= Military governors in Nigeria =

A military governor was the head of a state during Nigeria's military era, appointed by the head of the federal military government to administer states, as established by Decree No. 14 of 1967. He exercised executive powers on behalf of the central military government. Administrators were usually appointed to rule a newly created state or when there was a political crisis or state of emergency.

== Johnson Aguiyi-Ironsi regime ==
General Johnson Aguiyi-Ironsi took power after a military coup on 16 January 1966, and was deposed in a counter-coup in July 1966 that brought General Yakubu Gowon to power. In May 1967, shortly before the start of the Nigerian Civil War, Gowon restructured the four regions into twelve states.

| Region | Governor | Took office | Left office | Notes |
|---|---|---|---|---|
| Eastern Region | Lt. Colonel Chukwuemeka Odumegwu Ojukwu | 19 January 1966 | 27 May 1967 |  |
| Mid-Western Region | Lt.

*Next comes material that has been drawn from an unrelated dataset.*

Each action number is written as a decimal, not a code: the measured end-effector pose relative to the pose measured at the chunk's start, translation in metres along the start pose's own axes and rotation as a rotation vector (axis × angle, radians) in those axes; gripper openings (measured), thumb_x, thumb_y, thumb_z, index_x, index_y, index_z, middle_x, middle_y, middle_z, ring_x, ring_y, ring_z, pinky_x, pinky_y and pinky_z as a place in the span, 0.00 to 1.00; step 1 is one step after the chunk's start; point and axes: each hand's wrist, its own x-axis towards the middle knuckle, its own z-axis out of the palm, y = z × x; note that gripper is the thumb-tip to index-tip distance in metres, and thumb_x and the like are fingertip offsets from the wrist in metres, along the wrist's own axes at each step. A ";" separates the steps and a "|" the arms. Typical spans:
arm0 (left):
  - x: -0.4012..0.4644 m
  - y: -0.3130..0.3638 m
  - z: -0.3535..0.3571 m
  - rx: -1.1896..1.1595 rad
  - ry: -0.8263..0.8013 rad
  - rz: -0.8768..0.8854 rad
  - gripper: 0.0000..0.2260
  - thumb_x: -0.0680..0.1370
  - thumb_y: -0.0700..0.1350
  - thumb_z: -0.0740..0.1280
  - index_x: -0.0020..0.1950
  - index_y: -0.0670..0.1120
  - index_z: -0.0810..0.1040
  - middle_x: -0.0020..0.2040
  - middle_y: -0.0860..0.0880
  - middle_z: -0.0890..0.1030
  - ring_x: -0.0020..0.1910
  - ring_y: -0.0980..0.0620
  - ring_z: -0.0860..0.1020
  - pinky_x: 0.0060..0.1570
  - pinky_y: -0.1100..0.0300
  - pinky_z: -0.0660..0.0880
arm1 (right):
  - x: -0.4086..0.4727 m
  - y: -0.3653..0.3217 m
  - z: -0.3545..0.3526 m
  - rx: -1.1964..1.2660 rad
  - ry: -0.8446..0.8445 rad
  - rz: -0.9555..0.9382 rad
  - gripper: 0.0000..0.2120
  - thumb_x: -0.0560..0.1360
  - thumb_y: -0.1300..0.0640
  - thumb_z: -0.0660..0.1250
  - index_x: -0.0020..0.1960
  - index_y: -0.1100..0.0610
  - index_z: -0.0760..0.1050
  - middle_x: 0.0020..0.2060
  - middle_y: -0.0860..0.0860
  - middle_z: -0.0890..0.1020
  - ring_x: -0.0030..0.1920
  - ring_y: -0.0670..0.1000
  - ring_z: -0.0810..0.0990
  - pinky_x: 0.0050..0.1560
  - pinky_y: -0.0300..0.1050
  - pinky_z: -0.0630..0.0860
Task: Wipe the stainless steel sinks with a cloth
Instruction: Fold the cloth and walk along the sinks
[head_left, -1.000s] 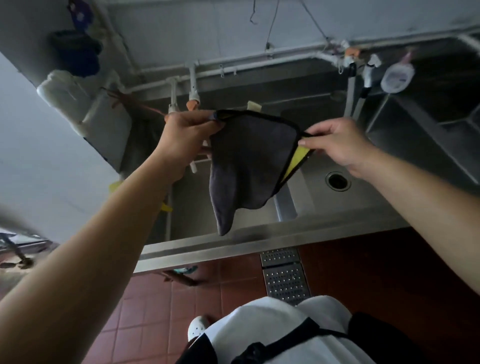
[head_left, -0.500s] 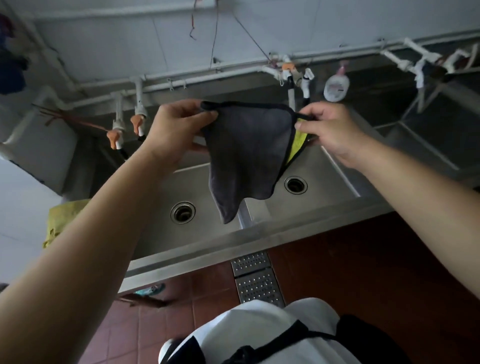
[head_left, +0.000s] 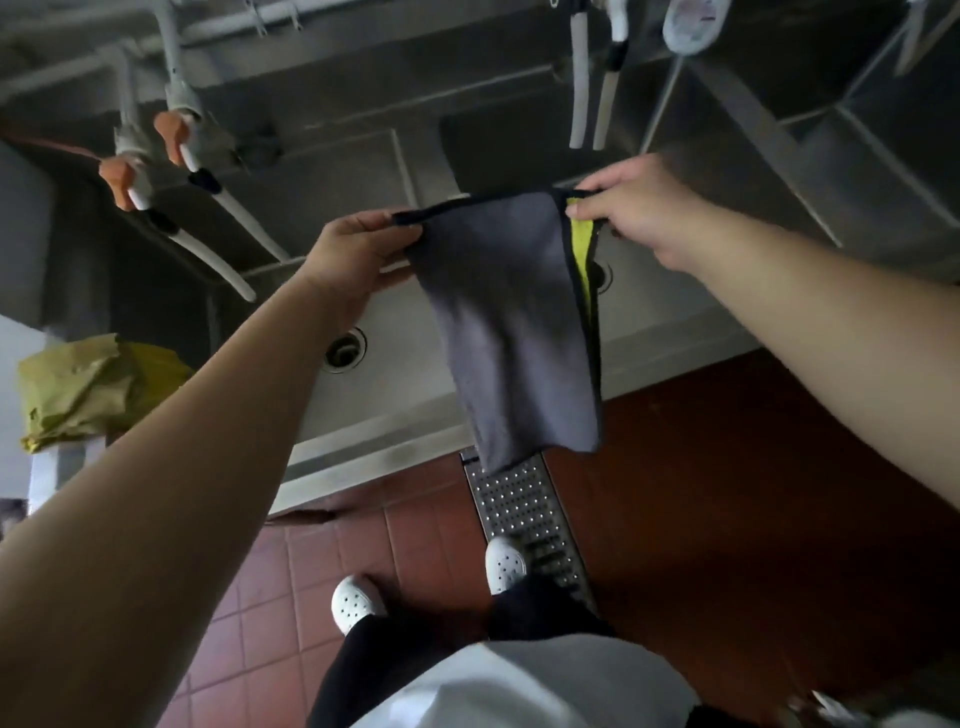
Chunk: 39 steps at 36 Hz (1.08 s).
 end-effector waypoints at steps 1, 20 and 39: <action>0.011 -0.009 0.003 0.021 0.022 -0.030 0.10 0.79 0.38 0.67 0.59 0.44 0.81 0.51 0.46 0.82 0.51 0.49 0.79 0.63 0.50 0.74 | 0.012 0.008 0.010 -0.030 0.029 0.015 0.15 0.71 0.60 0.76 0.57 0.55 0.82 0.49 0.48 0.81 0.54 0.48 0.79 0.54 0.39 0.72; -0.041 -0.137 0.054 0.665 -0.283 0.155 0.15 0.76 0.42 0.73 0.61 0.55 0.82 0.60 0.56 0.81 0.55 0.62 0.79 0.57 0.67 0.73 | -0.017 0.143 0.027 -0.489 -0.134 -0.024 0.08 0.75 0.63 0.71 0.51 0.55 0.85 0.54 0.53 0.81 0.56 0.54 0.78 0.63 0.52 0.73; 0.058 -0.172 0.044 -0.065 -0.047 -0.561 0.14 0.73 0.43 0.74 0.58 0.46 0.80 0.48 0.49 0.85 0.49 0.48 0.81 0.50 0.55 0.76 | 0.093 0.172 0.085 -0.046 -0.650 0.612 0.03 0.74 0.54 0.66 0.47 0.52 0.77 0.57 0.55 0.78 0.53 0.55 0.76 0.55 0.51 0.73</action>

Colonel David Ejoor | 19 January 1966 | August 1967 | Continued as governor of Mid-Western State |
| Western Region | Lt. Colonel Fajuyi | 19 January 1966 | 29 July 1966 | Died during counter-coup of July 1966 |
|  | Lt. Colonel Robert Adeyinka Adebayo | 4 August 1966 | 27 May 1967 |  |
| Northern Region | Lt. Colonel Hassan Usman Katsina | 19 January 1966 | 27 May 1967 |  |

== Yakubu Gowon regime ==
In May 1967 he reorganized the four regions in twelve states, appointing a military governor for each state.
Gowon was deposed in a coup on 29 July 1975, replaced by General Murtala Muhammed.

== Murtala Muhammed regime ==
General Murtala Muhammed became head of state in Nigeria on 29 July 1975, when he assumed power after a coup that deposed General Yakubu Gowon. On assuming office, he replaced the military governors of the twelve states that had been appointed by his predecessor. On 13 February 1976 he was assassinated in an attempted coup, and replaced by General Olusegun Obasanjo, who replaced most of his appointees.

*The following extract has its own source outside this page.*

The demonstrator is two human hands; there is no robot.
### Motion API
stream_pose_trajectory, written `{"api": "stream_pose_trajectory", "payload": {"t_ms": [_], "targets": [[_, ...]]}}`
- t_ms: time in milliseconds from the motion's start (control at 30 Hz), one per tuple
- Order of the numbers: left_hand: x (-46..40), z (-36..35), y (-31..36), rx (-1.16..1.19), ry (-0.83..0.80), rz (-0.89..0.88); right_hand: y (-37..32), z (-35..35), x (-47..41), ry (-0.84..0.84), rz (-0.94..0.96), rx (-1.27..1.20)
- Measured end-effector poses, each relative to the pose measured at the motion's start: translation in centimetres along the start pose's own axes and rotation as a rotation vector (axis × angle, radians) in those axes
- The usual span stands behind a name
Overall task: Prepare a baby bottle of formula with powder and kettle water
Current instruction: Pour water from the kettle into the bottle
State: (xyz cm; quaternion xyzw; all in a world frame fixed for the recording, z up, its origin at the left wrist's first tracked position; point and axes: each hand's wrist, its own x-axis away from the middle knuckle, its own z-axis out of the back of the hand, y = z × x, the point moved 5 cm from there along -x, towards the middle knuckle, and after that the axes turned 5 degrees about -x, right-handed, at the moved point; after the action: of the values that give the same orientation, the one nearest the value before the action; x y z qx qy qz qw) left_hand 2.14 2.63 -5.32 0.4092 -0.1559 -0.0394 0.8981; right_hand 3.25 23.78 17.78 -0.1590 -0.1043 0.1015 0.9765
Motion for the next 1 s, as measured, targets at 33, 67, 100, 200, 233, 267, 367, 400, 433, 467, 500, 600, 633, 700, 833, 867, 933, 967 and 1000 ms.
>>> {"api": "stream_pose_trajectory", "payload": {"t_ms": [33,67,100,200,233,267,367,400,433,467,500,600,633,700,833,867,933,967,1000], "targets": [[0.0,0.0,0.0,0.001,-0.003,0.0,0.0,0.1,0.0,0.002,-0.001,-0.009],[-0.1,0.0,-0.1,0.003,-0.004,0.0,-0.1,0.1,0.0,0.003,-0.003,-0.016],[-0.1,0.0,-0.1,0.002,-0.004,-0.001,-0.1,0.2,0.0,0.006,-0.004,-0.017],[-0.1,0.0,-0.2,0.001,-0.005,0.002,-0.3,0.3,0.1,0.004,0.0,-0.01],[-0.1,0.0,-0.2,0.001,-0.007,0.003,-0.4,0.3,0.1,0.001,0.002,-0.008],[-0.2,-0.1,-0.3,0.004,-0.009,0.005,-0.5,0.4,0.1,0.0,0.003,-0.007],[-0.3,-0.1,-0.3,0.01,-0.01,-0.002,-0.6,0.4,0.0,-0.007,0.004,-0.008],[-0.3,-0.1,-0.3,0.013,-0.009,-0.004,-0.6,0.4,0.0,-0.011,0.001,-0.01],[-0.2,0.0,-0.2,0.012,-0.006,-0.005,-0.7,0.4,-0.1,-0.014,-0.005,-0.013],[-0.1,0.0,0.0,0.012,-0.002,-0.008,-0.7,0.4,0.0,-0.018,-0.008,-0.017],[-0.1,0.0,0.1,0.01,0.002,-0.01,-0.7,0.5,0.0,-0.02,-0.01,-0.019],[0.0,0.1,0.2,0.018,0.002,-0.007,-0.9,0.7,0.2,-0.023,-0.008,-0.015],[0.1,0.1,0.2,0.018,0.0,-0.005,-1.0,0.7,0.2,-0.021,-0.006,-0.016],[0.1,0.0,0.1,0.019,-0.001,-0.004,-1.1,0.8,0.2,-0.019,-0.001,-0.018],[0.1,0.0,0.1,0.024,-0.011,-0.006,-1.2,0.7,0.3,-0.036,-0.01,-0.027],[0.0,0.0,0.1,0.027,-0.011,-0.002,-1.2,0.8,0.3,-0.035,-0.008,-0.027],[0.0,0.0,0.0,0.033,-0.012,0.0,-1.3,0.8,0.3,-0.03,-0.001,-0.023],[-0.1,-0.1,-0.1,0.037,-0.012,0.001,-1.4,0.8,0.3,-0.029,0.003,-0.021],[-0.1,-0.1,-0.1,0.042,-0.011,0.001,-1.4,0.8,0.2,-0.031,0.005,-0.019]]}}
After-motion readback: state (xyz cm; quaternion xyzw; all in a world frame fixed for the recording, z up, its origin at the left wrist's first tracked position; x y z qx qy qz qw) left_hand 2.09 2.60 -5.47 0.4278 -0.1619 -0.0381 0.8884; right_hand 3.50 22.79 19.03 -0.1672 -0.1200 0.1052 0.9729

== Olusegun Obasanjo regime ==
General Olusegun Obasanjo became head of state in Nigeria on 14 February 1976 after the assassination of General Murtala Mohammed. He replaced or reassigned many of the state governors, and broke up some of the larger states into two or three new states. Obasanjo continued the transition to democracy with the Nigerian Second Republic, began under General Murtala Mohammed, allowing the election of civilian governors who replaced the military appointees in October 1979.

== Muhammadu Buhari regime ==
General Muhammadu Buhari became head of state after a coup d'état on 31 December 1983 which ended the Nigerian Second Republic. He was replaced by General Ibrahim Babangida in a coup d'état on 27 August 1985.

== Ibrahim Babangida regime ==
General Ibrahim Babangida became head of state after a coup on 27 August 1985, replacing General Muhammadu Buhari. In September 1987 Babangida created Akwa Ibom State from part of Cross River State and Katsina State from part of Kaduna State. In August 1991 he created eleven more states.
He arranged for elections for states governors in 1991, with the military governors handing over to elected civilian governors in January 1992 at the start of the Nigerian Third Republic.

=== Governors of existing states ===
The list below gives governors of the states that were in existence when Babangida took power.

=== Administrators of new states ===
The newly created states in August 1991 were run by administrators rather than governors, a term used to reinforce the message that their tenure was interim until elected governors could take over.

In most cases, each new state was carved out of an existing state which retained its name but was now smaller in area. Exceptions were the old Gongola State which was split into Adamawa State and Taraba State, and Kogi State which was formed from parts of Benue State and Kwara State.

== Sani Abacha regime ==
General Sani Abacha became head of state in Nigeria after a coup in November 1993 that ended the Nigerian Third Republic. He dismissed the elected civilian governors and placed a military Administrator in charge of each state. In 1996 he created a number of new states: Ebonyi, Bayelsa, Nasarawa, Zamfara, Gombe and Ekiti. Abacha died in June 1998 and was succeeded by General Abdulsalami Abubakar, who transferred or replaced most of Abacha's appointees.

== Abdulsalami Abubakar regime ==
General Abdulsalami Abubakar became head of state in Nigeria on 9 June 1998 after the death of General Sani Abacha. Abubakar replaced or transferred the military administrators of most of the states, and instructed the new team to prepare for a smooth transition to democracy in May 1999. The elected president Olusegun Obasanjo required all former military administrators to retire from the military in June 1999.